* _What you have to do_
From the line with "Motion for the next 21" to the last line of the data below, repeat every line exactly and add nothing.

* _Data shown_
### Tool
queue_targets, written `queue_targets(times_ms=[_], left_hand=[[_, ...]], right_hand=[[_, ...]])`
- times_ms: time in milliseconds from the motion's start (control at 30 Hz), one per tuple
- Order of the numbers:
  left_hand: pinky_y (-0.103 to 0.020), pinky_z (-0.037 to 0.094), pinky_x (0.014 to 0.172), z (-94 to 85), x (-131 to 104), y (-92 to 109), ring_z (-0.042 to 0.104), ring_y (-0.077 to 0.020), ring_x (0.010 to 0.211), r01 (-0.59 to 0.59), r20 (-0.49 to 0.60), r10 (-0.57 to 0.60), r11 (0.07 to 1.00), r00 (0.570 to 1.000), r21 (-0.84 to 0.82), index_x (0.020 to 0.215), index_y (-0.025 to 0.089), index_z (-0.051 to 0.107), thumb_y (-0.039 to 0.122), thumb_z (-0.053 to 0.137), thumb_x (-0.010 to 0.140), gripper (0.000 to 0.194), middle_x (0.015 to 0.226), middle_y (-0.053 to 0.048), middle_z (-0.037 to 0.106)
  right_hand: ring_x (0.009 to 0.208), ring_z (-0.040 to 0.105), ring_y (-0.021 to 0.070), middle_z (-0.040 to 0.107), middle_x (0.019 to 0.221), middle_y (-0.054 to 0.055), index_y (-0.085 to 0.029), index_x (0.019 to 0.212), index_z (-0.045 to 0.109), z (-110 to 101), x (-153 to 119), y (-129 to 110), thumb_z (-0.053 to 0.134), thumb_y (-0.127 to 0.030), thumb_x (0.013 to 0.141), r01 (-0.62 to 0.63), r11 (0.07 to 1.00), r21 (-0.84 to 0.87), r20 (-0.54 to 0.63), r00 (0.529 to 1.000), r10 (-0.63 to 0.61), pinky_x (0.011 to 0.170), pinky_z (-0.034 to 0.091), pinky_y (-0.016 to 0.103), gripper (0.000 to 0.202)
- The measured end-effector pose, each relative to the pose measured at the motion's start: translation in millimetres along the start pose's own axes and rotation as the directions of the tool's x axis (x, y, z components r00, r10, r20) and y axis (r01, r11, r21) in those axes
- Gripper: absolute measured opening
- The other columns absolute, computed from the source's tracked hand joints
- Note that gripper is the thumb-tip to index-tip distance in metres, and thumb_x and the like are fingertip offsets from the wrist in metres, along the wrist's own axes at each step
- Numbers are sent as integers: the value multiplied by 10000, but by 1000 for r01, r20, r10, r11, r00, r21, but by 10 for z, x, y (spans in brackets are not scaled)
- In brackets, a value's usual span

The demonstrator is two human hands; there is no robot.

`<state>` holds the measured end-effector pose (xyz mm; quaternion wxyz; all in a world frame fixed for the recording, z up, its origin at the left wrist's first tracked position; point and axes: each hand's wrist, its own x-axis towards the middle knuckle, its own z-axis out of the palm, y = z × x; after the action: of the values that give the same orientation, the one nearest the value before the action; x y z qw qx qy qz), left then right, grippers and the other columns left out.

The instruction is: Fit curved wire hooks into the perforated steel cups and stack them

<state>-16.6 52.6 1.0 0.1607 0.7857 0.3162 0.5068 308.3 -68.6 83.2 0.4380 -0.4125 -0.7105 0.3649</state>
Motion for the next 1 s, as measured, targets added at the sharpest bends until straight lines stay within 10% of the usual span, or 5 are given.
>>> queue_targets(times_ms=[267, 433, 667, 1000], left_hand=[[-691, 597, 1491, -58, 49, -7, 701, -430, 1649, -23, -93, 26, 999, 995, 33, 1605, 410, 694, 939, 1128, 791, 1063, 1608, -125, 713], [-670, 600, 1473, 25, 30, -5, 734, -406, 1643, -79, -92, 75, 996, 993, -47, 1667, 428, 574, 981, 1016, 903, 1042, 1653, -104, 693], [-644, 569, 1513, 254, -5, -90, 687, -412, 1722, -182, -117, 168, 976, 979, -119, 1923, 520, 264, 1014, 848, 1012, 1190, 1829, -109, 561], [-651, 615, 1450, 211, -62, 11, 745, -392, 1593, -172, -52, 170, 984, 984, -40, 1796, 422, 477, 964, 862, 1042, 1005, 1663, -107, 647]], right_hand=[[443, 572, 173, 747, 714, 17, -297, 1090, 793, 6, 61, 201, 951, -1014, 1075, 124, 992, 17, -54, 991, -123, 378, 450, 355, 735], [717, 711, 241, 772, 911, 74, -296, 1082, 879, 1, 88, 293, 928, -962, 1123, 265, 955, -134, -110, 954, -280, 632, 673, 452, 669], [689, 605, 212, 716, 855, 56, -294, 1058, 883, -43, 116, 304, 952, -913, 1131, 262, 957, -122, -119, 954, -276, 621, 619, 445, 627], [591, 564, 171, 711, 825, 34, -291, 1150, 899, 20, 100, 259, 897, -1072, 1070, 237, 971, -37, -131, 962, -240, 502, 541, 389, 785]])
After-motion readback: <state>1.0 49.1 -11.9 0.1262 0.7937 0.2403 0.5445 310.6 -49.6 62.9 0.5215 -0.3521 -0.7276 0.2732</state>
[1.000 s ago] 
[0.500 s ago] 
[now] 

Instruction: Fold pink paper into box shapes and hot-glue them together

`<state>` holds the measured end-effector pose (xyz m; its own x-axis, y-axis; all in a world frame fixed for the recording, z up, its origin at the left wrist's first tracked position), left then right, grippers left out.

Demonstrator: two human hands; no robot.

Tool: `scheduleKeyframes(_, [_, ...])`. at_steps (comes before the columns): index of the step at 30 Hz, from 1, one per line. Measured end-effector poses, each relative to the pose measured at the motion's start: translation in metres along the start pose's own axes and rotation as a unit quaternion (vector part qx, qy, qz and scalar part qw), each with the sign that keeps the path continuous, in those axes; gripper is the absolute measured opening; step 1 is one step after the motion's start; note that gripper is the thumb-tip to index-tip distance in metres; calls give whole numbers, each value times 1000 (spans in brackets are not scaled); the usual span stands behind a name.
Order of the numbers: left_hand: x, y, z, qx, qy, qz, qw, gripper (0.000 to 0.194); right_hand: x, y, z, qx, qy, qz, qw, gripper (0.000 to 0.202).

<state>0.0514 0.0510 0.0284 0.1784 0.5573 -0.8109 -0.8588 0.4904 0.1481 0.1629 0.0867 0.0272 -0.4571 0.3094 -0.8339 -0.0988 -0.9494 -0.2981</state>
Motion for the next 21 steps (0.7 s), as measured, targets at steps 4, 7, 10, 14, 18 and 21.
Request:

* _Exercise solution_
Motion for the next 21 steps (0.7 s), as measured, targets at steps 4, 7, 10, 14, 18 and 21.
Request:

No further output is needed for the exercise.